As of 2020, MongoDB has been downloaded over 30 million times with over 730,000 MongoDB University registrations. There are drivers for 10+ languages, with dozens more added by the community. Best of all, MongoDB is completely free to use.
MongoDB provides developers with a number of useful out-of-the-box capabilities, whether you need to run privately on site or in the public cloud.
Let’s take a look at MongoDB’s top five technical features:
When designing the schema of a database, it is impossible to know in advance all the queries that will be performed by end users. An ad hoc query is a short-lived command whose value depends on a variable. Each time an ad hoc query is executed, the result may be different, depending on the variables in question.

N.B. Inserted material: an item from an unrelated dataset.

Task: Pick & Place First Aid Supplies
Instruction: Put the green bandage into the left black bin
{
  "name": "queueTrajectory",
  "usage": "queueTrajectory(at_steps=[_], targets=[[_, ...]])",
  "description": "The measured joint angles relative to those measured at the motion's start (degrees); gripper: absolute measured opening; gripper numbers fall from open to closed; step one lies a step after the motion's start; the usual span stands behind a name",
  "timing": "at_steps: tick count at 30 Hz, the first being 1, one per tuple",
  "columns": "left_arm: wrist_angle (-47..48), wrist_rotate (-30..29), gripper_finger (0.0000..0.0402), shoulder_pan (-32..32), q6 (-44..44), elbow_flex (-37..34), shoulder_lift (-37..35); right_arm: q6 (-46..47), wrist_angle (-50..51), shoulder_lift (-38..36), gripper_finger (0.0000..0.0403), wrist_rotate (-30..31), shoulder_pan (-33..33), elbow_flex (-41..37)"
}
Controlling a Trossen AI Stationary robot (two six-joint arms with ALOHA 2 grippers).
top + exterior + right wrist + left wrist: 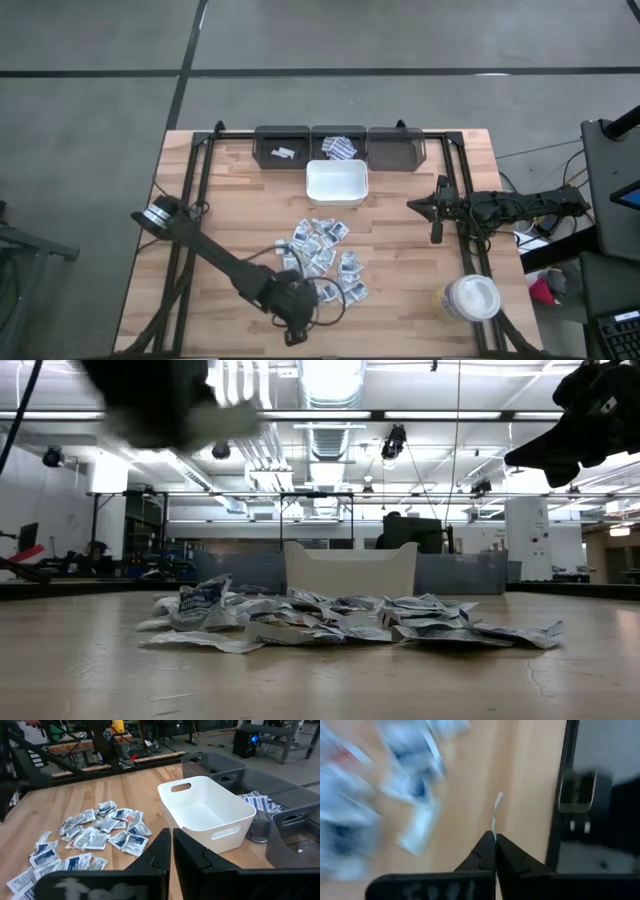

Optimizing the way in which ad-hoc queries are handled can make a significant difference at scale, when thousands to millions of variables may need to be considered. This is why MongoDB, a document-oriented, flexible schema database, stands apart as the cloud database platform of choice for enterprise applications that require real-time analytics. With ad-hoc query support that allows developers to update ad-hoc queries in real time, the improvement in performance can be game-changing.
MongoDB supports field queries, range queries, and regular expression searches. Queries can return specific fields and also account for user-defined functions. This is made possible because MongoDB indexes BSON documents and uses the MongoDB Query Language (MQL).
In our experience, the number one issue that many technical support teams fail to address with their users is indexing. Done right, indexes are intended to improve search speed and performance. A failure to properly define appropriate indices can and usually will lead to a myriad of accessibility issues, such as problems with query execution and load balancing.
Without the right indices, a database is forced to scan documents one by one to identify the ones that match the query statement. But if an appropriate index exists for each query, user requests can be optimally executed by the server. MongoDB offers a broad range of indices and features with language-specific sort orders that support complex access patterns to datasets.
Notably, MongoDB indices can be created on demand to accommodate real-time, ever-changing query patterns and application requirements. They can also be declared on any field within any of your documents, including those nested within arrays.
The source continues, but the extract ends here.